- _PROBLEM TO WORK ON_:
What is the number of lines below that include "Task"? Give that number alone.

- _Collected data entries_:
****

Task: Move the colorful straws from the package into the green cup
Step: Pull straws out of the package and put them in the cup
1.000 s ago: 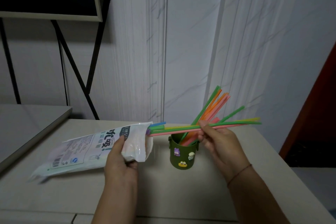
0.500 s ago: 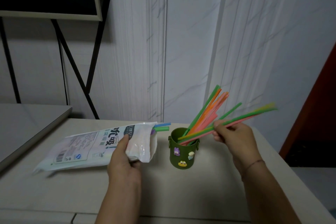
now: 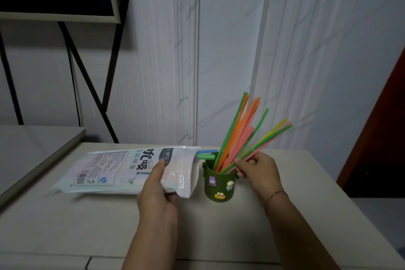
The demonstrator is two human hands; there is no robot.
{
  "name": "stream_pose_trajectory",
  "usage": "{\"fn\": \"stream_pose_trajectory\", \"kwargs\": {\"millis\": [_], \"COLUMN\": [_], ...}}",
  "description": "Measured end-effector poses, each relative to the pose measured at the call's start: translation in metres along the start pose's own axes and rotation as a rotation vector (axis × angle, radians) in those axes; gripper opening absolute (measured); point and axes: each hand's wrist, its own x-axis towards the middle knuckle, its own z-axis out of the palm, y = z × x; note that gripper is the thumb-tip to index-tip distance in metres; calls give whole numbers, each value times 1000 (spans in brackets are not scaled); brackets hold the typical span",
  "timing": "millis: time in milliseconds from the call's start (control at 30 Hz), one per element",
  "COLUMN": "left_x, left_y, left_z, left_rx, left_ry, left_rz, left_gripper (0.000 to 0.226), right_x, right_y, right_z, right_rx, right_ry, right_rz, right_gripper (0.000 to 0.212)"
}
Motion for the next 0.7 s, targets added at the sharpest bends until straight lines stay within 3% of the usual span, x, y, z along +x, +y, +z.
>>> {"fn": "stream_pose_trajectory", "kwargs": {"millis": [167, 300, 400, 500, 700], "left_x": [-2, -1, -2, -4, -6], "left_y": [1, 0, -2, -6, -6], "left_z": [0, -2, -2, 0, 0], "left_rx": [-15, -20, -25, -26, -21], "left_ry": [-8, -34, -85, -110, -79], "left_rz": [12, 10, 17, 27, 0], "left_gripper": [41, 30, 27, 36, 34], "right_x": [-8, -26, -33, -33, -34], "right_y": [-6, -14, -20, -26, -25], "right_z": [-12, -15, 2, 24, 39], "right_rx": [-17, 2, 122, 323, 365], "right_ry": [-36, -275, -367, -277, -190], "right_rz": [123, 305, 222, 76, 16], "right_gripper": [19, 30, 27, 20, 2]}}
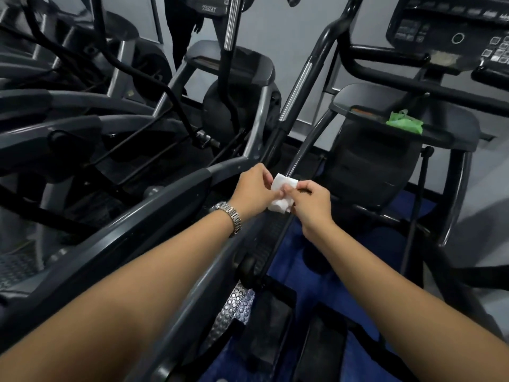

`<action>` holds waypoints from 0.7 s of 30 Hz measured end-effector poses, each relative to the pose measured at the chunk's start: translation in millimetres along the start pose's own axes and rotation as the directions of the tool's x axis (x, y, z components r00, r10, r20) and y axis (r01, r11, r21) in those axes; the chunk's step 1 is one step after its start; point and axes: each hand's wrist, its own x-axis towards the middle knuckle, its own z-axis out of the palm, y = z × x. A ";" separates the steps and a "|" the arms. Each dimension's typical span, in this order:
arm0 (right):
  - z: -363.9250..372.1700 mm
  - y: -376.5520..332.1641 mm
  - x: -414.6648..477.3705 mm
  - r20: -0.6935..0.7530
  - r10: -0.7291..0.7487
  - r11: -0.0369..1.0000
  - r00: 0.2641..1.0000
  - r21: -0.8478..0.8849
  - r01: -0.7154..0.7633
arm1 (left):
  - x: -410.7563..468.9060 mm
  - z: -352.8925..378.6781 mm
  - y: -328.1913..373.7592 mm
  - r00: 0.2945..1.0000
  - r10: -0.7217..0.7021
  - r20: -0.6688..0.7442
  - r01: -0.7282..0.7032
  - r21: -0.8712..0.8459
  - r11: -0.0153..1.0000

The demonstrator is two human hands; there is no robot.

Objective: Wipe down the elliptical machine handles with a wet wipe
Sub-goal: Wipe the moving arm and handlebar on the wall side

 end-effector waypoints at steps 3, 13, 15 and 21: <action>5.8 5.9 -13.8 0.063 -0.038 0.999 0.997 -0.027 0.040 | -8.1 -23.8 -11.9 0.995 0.038 0.096 -0.043 0.050 0.998; 38.8 27.3 -68.0 0.246 -0.295 0.896 0.923 -0.265 0.357 | -53.6 -117.5 -86.4 0.970 -0.043 0.237 0.012 0.129 0.992; 50.2 26.1 -84.9 0.318 -0.437 0.810 0.842 -0.268 0.521 | -65.8 -130.0 -95.4 0.944 -0.073 0.323 0.027 0.143 0.989; 70.9 38.4 -118.4 0.545 -0.678 0.483 0.493 -0.174 0.858 | -96.8 -144.6 -107.0 0.846 -0.139 0.515 0.040 0.199 0.979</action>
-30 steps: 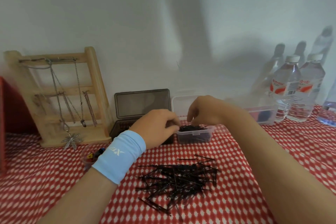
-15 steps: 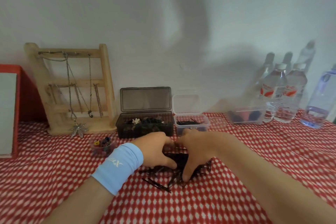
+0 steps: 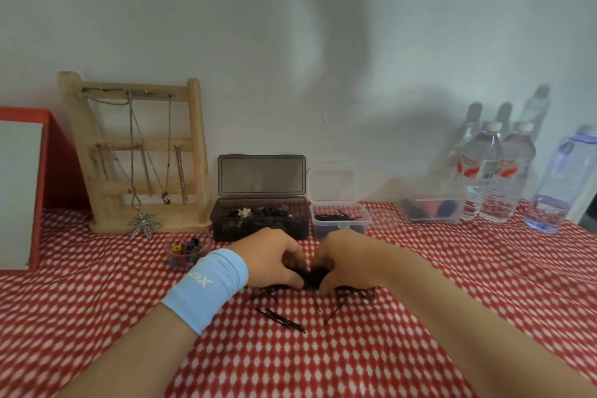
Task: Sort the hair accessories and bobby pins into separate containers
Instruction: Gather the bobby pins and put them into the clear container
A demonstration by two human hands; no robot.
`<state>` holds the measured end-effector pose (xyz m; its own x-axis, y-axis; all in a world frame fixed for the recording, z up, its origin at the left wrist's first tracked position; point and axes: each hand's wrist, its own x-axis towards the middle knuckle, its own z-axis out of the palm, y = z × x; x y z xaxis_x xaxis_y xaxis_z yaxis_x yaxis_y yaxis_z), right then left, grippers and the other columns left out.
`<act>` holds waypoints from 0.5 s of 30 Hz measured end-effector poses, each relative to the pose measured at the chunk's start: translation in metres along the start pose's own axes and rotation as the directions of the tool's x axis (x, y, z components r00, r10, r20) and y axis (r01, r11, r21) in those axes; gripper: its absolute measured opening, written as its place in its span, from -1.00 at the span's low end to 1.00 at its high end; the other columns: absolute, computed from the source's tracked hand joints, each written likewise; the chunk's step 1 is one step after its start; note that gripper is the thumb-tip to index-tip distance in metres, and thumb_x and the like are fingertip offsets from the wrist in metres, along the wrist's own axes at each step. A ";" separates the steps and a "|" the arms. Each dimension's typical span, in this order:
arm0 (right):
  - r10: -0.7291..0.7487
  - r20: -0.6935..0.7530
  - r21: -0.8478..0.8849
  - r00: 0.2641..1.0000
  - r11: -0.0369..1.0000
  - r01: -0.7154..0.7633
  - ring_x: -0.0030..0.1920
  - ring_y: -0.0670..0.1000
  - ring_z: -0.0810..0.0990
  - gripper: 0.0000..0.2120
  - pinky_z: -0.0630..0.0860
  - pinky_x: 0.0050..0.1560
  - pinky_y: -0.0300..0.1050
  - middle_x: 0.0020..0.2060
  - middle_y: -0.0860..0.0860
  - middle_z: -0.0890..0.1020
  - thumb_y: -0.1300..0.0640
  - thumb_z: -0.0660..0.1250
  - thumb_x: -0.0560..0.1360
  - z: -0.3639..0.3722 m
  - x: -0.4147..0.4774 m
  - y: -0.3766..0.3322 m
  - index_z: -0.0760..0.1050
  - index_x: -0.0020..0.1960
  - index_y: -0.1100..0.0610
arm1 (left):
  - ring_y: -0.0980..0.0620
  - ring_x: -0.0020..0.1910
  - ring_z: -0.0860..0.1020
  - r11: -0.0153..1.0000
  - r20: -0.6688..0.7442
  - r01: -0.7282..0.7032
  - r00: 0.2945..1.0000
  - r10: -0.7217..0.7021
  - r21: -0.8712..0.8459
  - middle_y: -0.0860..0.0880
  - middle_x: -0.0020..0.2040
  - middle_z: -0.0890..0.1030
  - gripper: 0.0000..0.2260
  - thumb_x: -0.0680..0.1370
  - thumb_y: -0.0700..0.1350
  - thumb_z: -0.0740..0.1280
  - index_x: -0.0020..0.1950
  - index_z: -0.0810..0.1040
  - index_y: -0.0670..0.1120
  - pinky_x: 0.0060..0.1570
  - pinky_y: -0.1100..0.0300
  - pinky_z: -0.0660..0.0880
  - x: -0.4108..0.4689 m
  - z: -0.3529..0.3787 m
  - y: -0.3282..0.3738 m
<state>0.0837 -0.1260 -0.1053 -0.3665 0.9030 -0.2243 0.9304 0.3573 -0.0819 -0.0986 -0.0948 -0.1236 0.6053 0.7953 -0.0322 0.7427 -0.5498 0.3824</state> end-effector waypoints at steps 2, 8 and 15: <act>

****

- _PROBLEM SOLUTION_:
2